So you just cut the 'nub' off and then pull them all out individually?


----------



## bama bbq

Now this nugget of information is why I hang out with you guys.


----------



## jmk3921

Thanks for the great information.


----------



## tardissmoker

thoseguys26 said:


> So you just cut the 'nub' off and then pull them all out individually?

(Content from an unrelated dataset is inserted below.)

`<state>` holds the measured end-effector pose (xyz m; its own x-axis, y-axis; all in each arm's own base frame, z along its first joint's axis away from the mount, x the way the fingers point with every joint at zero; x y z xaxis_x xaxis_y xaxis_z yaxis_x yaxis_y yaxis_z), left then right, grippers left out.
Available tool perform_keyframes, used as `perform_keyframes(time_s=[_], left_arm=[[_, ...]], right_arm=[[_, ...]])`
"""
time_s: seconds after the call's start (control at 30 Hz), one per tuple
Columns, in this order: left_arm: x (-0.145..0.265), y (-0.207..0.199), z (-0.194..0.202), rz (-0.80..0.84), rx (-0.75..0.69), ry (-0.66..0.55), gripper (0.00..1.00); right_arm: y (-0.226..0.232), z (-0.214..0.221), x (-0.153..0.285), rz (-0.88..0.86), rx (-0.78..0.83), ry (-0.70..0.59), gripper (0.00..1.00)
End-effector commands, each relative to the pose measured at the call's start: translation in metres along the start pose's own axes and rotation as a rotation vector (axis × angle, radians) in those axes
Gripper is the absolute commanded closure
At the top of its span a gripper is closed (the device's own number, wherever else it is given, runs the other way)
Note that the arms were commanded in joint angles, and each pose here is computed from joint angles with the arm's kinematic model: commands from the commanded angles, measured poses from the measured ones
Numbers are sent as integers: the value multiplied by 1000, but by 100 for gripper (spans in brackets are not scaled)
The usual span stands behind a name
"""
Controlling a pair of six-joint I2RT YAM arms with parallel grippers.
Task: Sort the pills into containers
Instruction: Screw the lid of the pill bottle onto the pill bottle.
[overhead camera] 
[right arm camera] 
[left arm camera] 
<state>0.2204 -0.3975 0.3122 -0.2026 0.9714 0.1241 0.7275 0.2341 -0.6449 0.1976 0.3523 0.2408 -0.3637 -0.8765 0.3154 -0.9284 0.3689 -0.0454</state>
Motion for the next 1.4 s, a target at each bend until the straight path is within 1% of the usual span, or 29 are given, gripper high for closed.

You can, but separate the nub from the skin and bone, grab it with gloves, towel, pliers, tool of your choice and ALL of them should come out. The nub is the only place where all the ligaments join together. If they don't, not done yet.


----------



## buzzy

WOW! I guess I need to look for info more closely


----------



## zwiller

Same here.  I think this might be sticky worthy.  LIKE to @jmk3921  for revival!  6 year nap.


----------



## kawboy

Tried this last night on some legs I smoked the night before. Worked good on about half of them. Maybe easier when warm?


----------



## zwiller

Thinking of running some turkey drums and remembered this thread.  I see there was a question that went unanswered.  I have not done this yet but have researched it and it appears it is easier to do when warm/cooked.   

MY question is how many tendons are there?  Looks like 4.  Would love to see a video of this being done and many are close but not a really good one.


----------



## jcam222

Great tip, especially considering I plan on doing a case of Disney style legs over the holiday break. Thanks!


----------